**Work order**
Pick every line from the data below that contains the string "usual" and copy it.

____

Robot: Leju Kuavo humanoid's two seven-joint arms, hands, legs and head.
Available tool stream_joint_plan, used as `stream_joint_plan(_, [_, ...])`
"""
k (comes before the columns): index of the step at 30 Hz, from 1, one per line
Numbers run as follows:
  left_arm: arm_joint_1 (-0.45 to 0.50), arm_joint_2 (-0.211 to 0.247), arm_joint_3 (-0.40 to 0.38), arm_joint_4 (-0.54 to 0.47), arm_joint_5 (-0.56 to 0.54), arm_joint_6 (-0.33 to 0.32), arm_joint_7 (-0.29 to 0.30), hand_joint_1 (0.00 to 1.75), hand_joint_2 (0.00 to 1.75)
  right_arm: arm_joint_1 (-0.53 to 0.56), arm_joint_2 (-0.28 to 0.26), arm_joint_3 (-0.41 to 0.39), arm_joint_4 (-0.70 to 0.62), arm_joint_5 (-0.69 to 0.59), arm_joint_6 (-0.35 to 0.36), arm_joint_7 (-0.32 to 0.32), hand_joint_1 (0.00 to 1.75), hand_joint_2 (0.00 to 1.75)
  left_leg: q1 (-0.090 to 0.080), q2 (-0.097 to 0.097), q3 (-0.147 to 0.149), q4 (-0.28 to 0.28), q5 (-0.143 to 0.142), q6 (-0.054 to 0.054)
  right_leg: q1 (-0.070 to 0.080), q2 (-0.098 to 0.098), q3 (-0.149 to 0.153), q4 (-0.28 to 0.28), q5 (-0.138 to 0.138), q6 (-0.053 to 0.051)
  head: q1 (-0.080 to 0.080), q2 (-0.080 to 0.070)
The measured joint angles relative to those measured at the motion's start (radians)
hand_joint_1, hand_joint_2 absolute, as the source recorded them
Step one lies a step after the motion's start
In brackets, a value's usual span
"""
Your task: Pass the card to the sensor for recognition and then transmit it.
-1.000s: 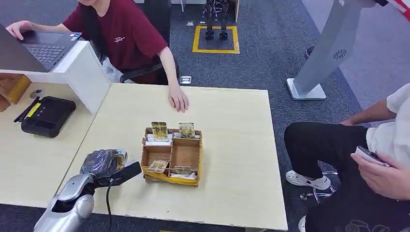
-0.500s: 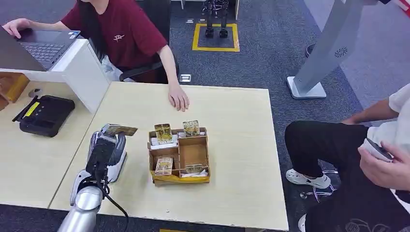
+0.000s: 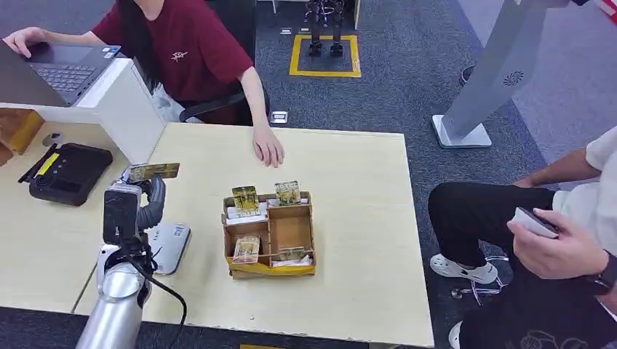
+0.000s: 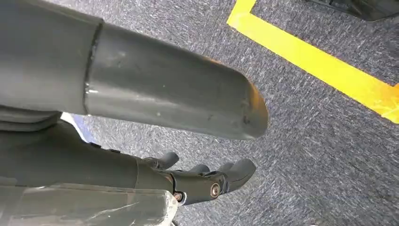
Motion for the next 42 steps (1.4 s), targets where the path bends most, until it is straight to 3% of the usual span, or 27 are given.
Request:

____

**Output for this task**
In brackets, a value's usual span
Motion for the next 42 steps (1.4 s), targets where the path bends most, until it is straight to 3% of the usual span, or 27 are given.

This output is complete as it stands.